• Activity:
Print the data that follows word for word, leaving out any picture.
-*-*-
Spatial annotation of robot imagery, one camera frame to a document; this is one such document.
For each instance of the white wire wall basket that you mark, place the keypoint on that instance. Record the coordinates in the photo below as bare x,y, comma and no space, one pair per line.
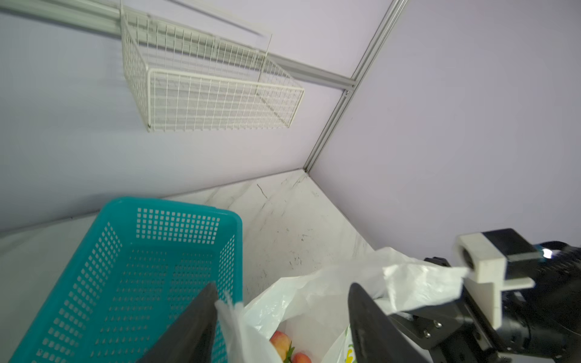
183,79

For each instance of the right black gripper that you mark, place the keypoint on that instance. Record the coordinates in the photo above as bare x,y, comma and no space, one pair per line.
542,322

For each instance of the small red fruit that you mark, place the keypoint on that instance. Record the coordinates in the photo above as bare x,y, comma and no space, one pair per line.
301,357

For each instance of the teal plastic basket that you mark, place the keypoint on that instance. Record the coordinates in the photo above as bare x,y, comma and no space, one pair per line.
138,267

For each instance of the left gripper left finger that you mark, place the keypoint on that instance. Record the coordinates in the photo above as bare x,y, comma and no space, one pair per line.
191,337

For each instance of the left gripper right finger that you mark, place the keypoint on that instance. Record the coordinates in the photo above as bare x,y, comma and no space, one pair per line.
375,338

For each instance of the white plastic bag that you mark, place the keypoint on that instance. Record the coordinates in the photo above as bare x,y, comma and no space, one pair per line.
313,309

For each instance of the large fake strawberry front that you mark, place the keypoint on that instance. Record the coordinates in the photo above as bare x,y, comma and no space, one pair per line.
283,345

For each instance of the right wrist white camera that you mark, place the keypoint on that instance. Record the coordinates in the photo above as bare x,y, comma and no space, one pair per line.
499,261
-*-*-
• Exercise output:
Spatial annotation of robot imagery, one camera frame to a document; this is one such document.
For each instance of the white wire wall basket that you mark, place the keypoint on that instance. Record the coordinates in the photo below as bare x,y, comma and no space, one pair per line.
183,79

For each instance of the right black gripper that you mark, place the keypoint on that instance. Record the coordinates in the photo above as bare x,y, comma and no space, one pair per line.
542,322

For each instance of the small red fruit that you mark, place the keypoint on that instance. Record the coordinates in the photo above as bare x,y, comma and no space, one pair per line.
301,357

For each instance of the teal plastic basket that you mark, place the keypoint on that instance. Record the coordinates in the photo above as bare x,y, comma and no space, one pair per line.
138,267

For each instance of the left gripper left finger that you mark, place the keypoint on that instance. Record the coordinates in the photo above as bare x,y, comma and no space, one pair per line.
191,337

For each instance of the left gripper right finger that you mark, place the keypoint on that instance. Record the coordinates in the photo above as bare x,y, comma and no space, one pair per line.
375,338

For each instance of the white plastic bag that you mark, place the keypoint on that instance. Record the coordinates in the photo above as bare x,y, comma and no space, one pair per line.
313,309

For each instance of the large fake strawberry front that you mark, place the keypoint on that instance. Record the coordinates in the photo above as bare x,y, comma and no space, one pair per line.
283,345

For each instance of the right wrist white camera that you mark, place the keypoint on that instance. Record the coordinates in the photo above as bare x,y, comma and no space, one pair per line.
499,261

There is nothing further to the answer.